May 2024

A Momentary Lapse into Clarity

There are people who have won the game of life—or at least, the version they chose to play. Wealth, recognition, influence. They built their world meticulously, insulating themselves with tailored experiences, curated relationships, and an unspoken understanding that reality, as most know it, is optional for them.

And then, every once in a while, something breaks through.

Maybe it happens on a spontaneous walk through an old neighborhood. Or at a roadside stall where they stop, just for a moment, to taste something made without pretense. Or in a conversation with someone who has nothing to sell, nothing to prove—just a life that, despite its lack of polish, seems oddly… full. A life where the kids spend time with the parent bcause they want to, a life where they go where they please, have no attachments holding them back from moving base, can connect deeply with strangers without an inherent suspicion of them. 

For a fleeting second, they see it. The alternate path.

A life that wasn’t optimized for net worth, but for richness of a different kind. One where laughter doesn’t cost a fortune, where stress isn’t manufactured, where joy isn’t an accessory to be displayed but a natural state of being.

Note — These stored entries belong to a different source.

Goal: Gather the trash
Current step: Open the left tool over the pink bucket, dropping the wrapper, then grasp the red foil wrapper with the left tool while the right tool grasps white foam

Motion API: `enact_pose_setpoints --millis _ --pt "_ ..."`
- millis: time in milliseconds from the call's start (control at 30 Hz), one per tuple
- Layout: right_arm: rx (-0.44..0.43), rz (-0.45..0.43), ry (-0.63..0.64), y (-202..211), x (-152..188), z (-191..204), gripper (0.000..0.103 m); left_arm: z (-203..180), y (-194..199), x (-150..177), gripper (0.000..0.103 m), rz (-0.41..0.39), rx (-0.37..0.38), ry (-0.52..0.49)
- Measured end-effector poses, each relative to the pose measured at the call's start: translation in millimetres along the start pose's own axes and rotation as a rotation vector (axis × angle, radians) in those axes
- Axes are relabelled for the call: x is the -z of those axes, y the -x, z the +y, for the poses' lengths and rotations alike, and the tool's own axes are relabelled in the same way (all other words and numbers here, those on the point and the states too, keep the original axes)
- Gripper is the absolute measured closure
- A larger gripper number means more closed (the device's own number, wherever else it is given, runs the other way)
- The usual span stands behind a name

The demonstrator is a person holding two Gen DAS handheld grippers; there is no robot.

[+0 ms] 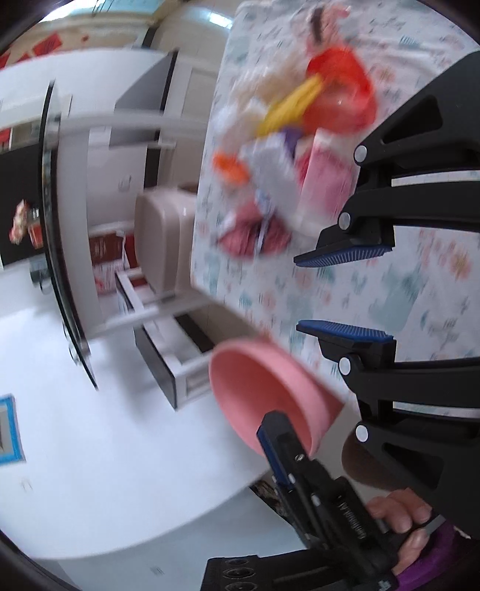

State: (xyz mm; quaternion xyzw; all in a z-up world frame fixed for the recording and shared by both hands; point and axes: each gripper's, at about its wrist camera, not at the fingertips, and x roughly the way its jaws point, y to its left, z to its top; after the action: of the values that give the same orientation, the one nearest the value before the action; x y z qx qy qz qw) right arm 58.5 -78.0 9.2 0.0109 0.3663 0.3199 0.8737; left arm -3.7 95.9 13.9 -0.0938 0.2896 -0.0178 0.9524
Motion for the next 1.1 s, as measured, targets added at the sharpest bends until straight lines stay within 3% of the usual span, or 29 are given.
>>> enact_pose_setpoints --millis 67,267,367,667,700,767,1100 --pt "0.029 -0.014 -0.033 6.9 3.9 -18.8 0.073 -10.9 -9.7 -3.9 0.062 0.011 0.022 -0.021" --pt "0.047 -0.030 -0.141 15.6 6.2 -67.0 0.071 -40.9 -50.3 -23.9 0.060 0.052 0.104 -0.067" --pt "0.038 -0.044 -0.177 17.5 5.7 -84.0 0.057 -50.3 -71.0 -31.9 0.060 0.065 0.107 -0.085" --pt "-0.027 -0.039 -0.213 -0.7 -8.7 -97.2 0.054 -51.0 -130.7 -45.8 0.060 0.135 0.110 -0.066" --pt "-0.030 -0.037 -0.210 -3.6 -10.2 -97.4 0.054 -50.7 -133.6 -45.0 0.061 0.142 0.120 -0.058" --pt "-0.034 -0.030 -0.202 -10.5 -13.3 -98.5 0.054 -50.0 -137.7 -42.9 0.080 0.153 0.135 -0.048" --pt "-0.087 -0.013 -0.198 -31.6 -20.7 -99.0 0.054 -50.1 -127.5 -33.8 0.083 0.144 0.157 -0.052"
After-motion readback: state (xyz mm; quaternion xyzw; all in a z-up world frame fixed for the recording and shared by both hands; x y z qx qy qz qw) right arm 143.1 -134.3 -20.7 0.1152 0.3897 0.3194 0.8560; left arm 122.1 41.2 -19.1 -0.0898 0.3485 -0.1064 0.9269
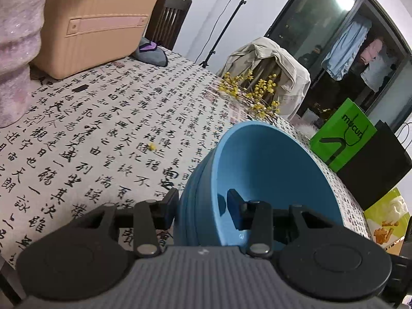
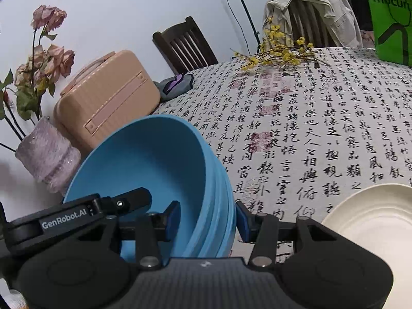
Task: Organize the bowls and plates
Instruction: 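Lift the blue bowl stack with both grippers and carry it toward the cream plates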
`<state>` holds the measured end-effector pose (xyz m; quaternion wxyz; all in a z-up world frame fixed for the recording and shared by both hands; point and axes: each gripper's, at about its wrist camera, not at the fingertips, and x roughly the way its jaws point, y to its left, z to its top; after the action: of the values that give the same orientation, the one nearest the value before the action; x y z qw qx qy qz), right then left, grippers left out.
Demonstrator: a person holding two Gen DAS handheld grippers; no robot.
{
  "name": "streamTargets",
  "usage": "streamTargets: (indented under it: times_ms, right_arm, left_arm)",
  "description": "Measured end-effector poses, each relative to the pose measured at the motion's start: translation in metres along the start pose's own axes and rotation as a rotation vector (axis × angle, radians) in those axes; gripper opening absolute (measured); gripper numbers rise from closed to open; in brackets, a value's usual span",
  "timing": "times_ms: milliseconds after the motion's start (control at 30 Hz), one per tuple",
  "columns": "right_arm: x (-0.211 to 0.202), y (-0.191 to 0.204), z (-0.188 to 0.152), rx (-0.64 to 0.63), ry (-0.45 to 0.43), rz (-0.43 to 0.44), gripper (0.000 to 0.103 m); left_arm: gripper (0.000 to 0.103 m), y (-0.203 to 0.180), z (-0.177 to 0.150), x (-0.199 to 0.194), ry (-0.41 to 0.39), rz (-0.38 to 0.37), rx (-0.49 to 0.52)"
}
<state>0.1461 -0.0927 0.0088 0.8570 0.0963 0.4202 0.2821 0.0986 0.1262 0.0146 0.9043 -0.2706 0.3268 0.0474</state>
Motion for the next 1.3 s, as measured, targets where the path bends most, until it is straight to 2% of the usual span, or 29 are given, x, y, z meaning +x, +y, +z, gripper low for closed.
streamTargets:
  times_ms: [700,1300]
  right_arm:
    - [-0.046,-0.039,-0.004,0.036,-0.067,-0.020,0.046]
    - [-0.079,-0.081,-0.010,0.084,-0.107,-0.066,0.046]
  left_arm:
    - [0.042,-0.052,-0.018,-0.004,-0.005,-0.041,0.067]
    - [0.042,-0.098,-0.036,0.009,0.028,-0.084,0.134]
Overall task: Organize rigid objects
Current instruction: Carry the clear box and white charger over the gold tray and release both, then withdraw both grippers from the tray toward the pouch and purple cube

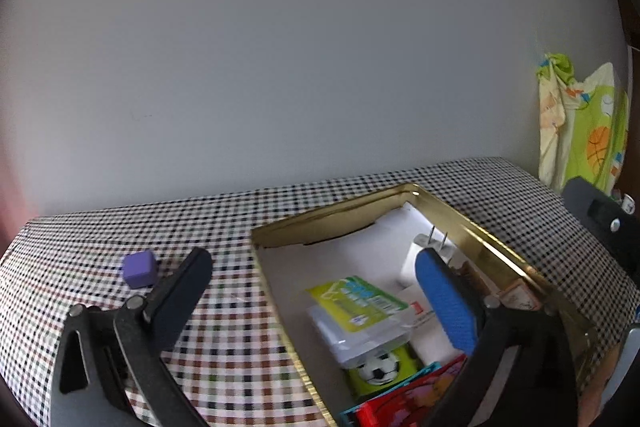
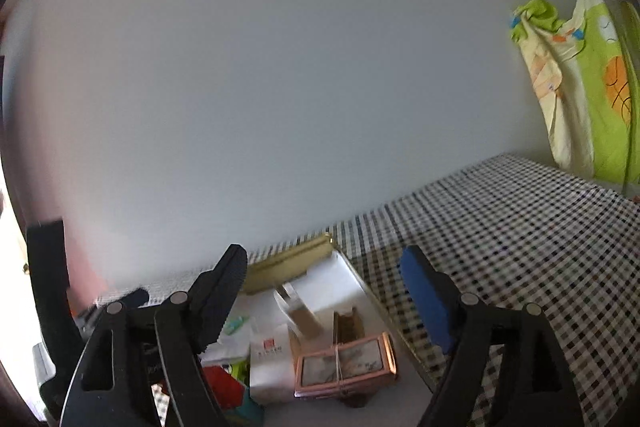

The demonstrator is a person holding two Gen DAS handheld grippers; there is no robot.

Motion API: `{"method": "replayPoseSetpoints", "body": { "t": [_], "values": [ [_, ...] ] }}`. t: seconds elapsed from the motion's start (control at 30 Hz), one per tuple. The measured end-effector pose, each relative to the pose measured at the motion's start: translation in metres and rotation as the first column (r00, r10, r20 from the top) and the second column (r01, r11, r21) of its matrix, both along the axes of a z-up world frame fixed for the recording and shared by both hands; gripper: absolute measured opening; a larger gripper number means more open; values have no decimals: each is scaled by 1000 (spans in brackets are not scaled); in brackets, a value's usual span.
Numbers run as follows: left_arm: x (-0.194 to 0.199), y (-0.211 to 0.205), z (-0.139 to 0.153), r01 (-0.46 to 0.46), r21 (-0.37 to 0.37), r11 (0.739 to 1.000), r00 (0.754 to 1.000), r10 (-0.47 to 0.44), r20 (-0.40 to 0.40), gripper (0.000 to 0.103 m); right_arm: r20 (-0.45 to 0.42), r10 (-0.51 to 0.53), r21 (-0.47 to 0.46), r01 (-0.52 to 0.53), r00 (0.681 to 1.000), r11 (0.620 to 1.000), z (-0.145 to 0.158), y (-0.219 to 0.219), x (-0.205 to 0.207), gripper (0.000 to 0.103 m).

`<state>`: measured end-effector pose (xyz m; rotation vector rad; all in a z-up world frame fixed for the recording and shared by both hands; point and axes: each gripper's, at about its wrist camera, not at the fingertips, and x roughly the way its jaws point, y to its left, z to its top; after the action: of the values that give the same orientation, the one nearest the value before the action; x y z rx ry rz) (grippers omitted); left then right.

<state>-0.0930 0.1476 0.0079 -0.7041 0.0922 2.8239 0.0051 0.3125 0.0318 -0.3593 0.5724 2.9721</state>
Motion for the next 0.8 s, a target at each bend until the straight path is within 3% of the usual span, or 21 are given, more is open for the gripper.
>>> {"method": "replayPoseSetpoints", "body": {
  "t": [0.17, 0.33, 0.43, 0.5, 0.8],
  "values": [
    [4, -17, 1, -55, -4, 998, 998, 55, -42, 103, -10, -16, 18, 16, 1000, 1000, 1, -6, 4, 82],
    [10, -30, -2, -103, -15, 995, 991, 101, -84, 103, -98, -57, 88, 66, 994, 994, 4, -16, 15, 82],
    [12, -37, -2, -137, -26, 990, 984, 133, -119, 103, -200, -79, 122, 105, 977, 987, 5, -23, 29, 97],
    [14, -42, -3, -161, -17, 987, 977, 157, -143, 103, -249, -111, 163, 155, 962, 974, 5, -31, 36, 99],
    [17, -56, -12, -199, -59, 978, 969, 187, -162, 103, -236, -140, 260, 202, 962, 944, 1, -52, 37, 99]
  ]
}}
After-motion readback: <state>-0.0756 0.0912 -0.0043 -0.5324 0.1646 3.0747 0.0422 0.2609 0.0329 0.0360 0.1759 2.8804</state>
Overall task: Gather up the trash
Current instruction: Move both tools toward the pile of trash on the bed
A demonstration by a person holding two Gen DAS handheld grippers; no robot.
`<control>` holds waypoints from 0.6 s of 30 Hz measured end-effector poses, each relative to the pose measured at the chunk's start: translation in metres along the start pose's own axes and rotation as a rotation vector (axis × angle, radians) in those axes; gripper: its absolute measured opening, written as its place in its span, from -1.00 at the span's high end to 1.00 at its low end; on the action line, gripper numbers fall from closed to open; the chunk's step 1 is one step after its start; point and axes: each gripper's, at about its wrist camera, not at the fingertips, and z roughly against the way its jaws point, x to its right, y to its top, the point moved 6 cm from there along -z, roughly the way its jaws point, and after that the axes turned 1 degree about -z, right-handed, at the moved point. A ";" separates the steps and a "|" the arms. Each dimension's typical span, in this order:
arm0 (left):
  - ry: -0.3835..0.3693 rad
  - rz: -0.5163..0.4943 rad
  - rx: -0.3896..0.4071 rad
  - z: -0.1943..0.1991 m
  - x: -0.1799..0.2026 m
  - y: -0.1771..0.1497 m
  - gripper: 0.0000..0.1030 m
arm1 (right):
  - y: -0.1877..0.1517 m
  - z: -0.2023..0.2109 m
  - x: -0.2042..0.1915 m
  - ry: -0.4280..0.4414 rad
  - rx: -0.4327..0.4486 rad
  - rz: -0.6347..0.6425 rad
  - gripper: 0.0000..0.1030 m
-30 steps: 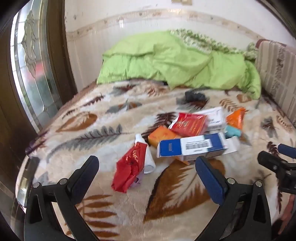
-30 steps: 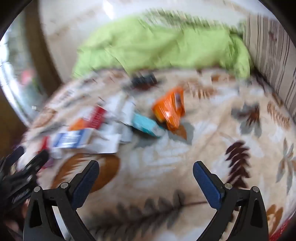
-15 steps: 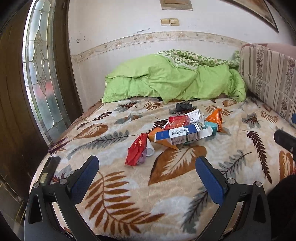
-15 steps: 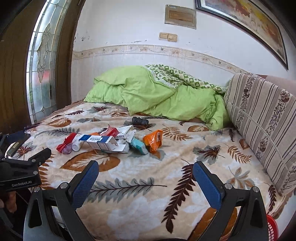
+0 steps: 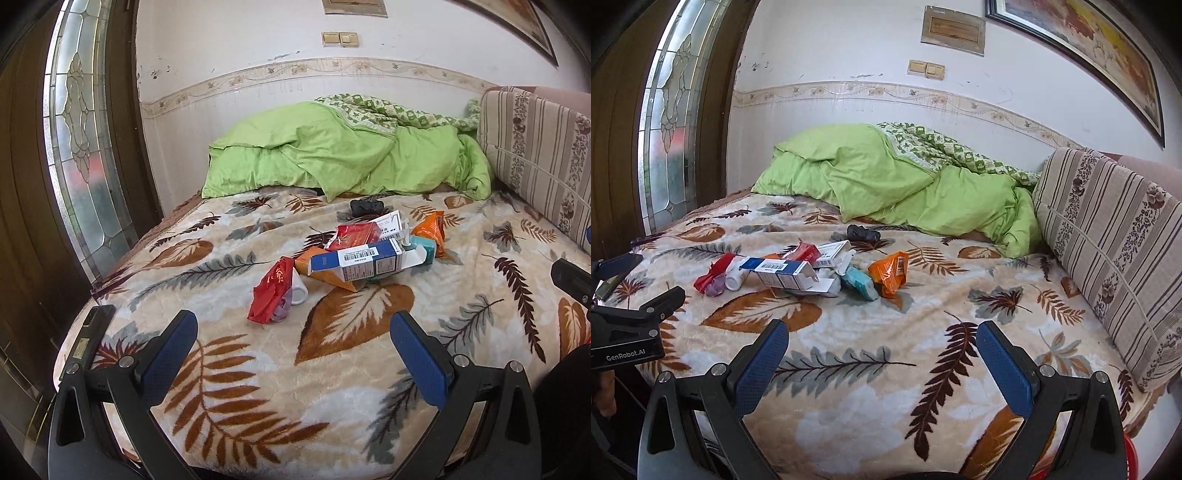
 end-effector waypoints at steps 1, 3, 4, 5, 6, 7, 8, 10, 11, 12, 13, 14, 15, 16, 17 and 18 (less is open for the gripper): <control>-0.002 0.001 -0.002 0.000 0.000 0.000 -1.00 | 0.000 0.000 0.000 0.000 -0.002 -0.002 -0.98; 0.000 0.000 0.000 -0.001 0.001 0.000 -1.00 | 0.000 -0.001 0.001 -0.001 -0.007 -0.005 -0.98; -0.002 0.001 -0.002 -0.002 0.002 -0.001 -1.00 | 0.000 -0.002 0.002 -0.003 -0.010 -0.007 -0.98; -0.003 0.001 -0.001 -0.001 0.002 -0.001 -1.00 | 0.000 -0.002 0.002 -0.002 -0.013 -0.009 -0.98; -0.001 0.001 0.000 -0.001 0.002 -0.001 -1.00 | 0.000 -0.003 0.003 0.000 -0.017 -0.012 -0.98; -0.002 0.000 0.001 -0.001 0.001 -0.001 -1.00 | 0.000 -0.004 0.003 0.000 -0.021 -0.015 -0.98; -0.004 0.002 0.001 -0.002 0.001 -0.001 -1.00 | -0.001 -0.004 0.004 0.000 -0.023 -0.018 -0.98; -0.001 0.001 -0.001 -0.003 0.002 -0.002 -1.00 | -0.001 -0.005 0.006 0.003 -0.028 -0.024 -0.98; -0.001 0.001 0.000 -0.003 0.000 -0.002 -1.00 | -0.001 -0.005 0.006 0.004 -0.030 -0.026 -0.98; -0.003 0.003 0.000 -0.003 -0.001 -0.002 -1.00 | -0.001 -0.006 0.007 0.004 -0.031 -0.029 -0.98; -0.001 0.001 0.001 -0.003 -0.001 -0.002 -1.00 | -0.001 -0.006 0.007 0.005 -0.033 -0.031 -0.98; -0.001 0.002 0.001 -0.003 -0.001 -0.002 -1.00 | -0.001 -0.006 0.007 0.004 -0.032 -0.029 -0.98; -0.003 0.002 0.001 -0.003 -0.002 -0.002 -1.00 | -0.002 -0.006 0.007 0.004 -0.033 -0.029 -0.98; -0.003 0.002 0.001 -0.003 -0.002 -0.002 -1.00 | -0.002 -0.006 0.007 0.003 -0.034 -0.030 -0.98; -0.003 0.002 0.002 -0.003 -0.001 -0.002 -1.00 | -0.002 -0.006 0.007 0.004 -0.036 -0.031 -0.98; -0.003 0.001 0.001 -0.003 -0.001 -0.002 -1.00 | -0.002 -0.006 0.007 0.005 -0.036 -0.031 -0.98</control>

And then—almost immediately—the thought dissolves.

The pull of their world is strong, too strong. There are schedules to keep, assets to manage, investments to track. There’s an identity to uphold, one that doesn’t allow for such sentimental musings. And so, they slip seamlessly back into their carefully constructed reality, the moment of clarity filed away as an odd but forgettable detour.

Because the problem with seeing outside the bubble—just for a moment—is that it makes staying inside it feel just a little less real.

The Illusion of Standing Still

Standing still feels safe. It feels like stability. But in reality, it’s the quickest way to fall behind.

In life, in business, in anything worth pursuing, there is no neutral ground. The world moves, and if you’re not moving with it, you’re being left behind.

Some people walk, believing steady progress will keep them in the game. But when the world is sprinting, walking is just a slower way to lose.

The rules of movement depend on the arena:

  • In business, a company that merely keeps up is already outdated.
  • In personal growth, the person who stops learning is already declining.
  • In relationships, the friendship that isn’t nurtured is quietly eroding.

You don’t have to sprint all the time. That leads to burnout. But you do have to pick a pace that keeps you ahead. Some seasons demand a full sprint—market shifts, career moves, pivotal moments. Other times, endurance matters more—deep expertise, reputation, legacy-building.

But standing still? That’s just an illusion of safety.

The question isn’t whether you’ll move. It’s whether you’ll choose your pace or let the world choose it for you.